What the task asks: What you return must be every line from the beginning of the data through the line holding "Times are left", unchanged.

>>>>

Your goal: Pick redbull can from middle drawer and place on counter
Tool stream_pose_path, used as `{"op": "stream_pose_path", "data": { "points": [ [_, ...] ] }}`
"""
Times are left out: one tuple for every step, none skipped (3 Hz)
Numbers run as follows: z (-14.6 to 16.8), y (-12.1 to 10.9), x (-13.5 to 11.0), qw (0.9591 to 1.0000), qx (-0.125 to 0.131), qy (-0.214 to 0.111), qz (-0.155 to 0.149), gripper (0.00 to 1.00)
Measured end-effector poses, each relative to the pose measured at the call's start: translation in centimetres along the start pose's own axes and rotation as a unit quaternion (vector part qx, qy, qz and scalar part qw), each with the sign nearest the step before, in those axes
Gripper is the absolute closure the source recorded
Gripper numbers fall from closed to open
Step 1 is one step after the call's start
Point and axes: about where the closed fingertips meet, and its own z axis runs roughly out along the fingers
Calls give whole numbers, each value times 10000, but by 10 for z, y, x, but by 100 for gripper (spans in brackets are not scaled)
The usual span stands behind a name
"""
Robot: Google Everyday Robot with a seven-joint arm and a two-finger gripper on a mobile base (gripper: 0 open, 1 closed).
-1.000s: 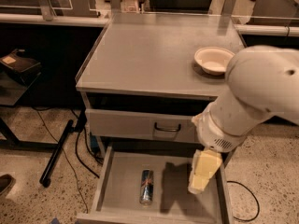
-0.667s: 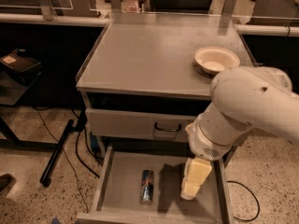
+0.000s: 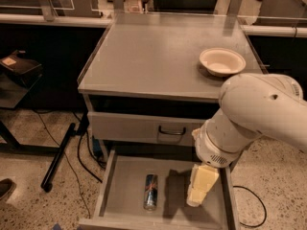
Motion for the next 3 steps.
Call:
{"op": "stream_pose_path", "data": {
  "points": [
    [36, 3, 11, 9997, -53, -75, 219, 0],
    [100, -5, 27, 9978, -155, -215, 602, 0],
    [104, -6, 27, 9976, -174, -225, 630, 0]
  ]
}}
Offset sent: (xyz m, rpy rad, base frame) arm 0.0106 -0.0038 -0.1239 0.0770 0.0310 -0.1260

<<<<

Solution for this exercise:
Your goal: Pick redbull can from middle drawer and place on counter
Tool stream_pose_path, used as `{"op": "stream_pose_path", "data": { "points": [ [_, ...] ] }}`
"""
Times are left out: one tuple for every step, none skipped (3 Hz)

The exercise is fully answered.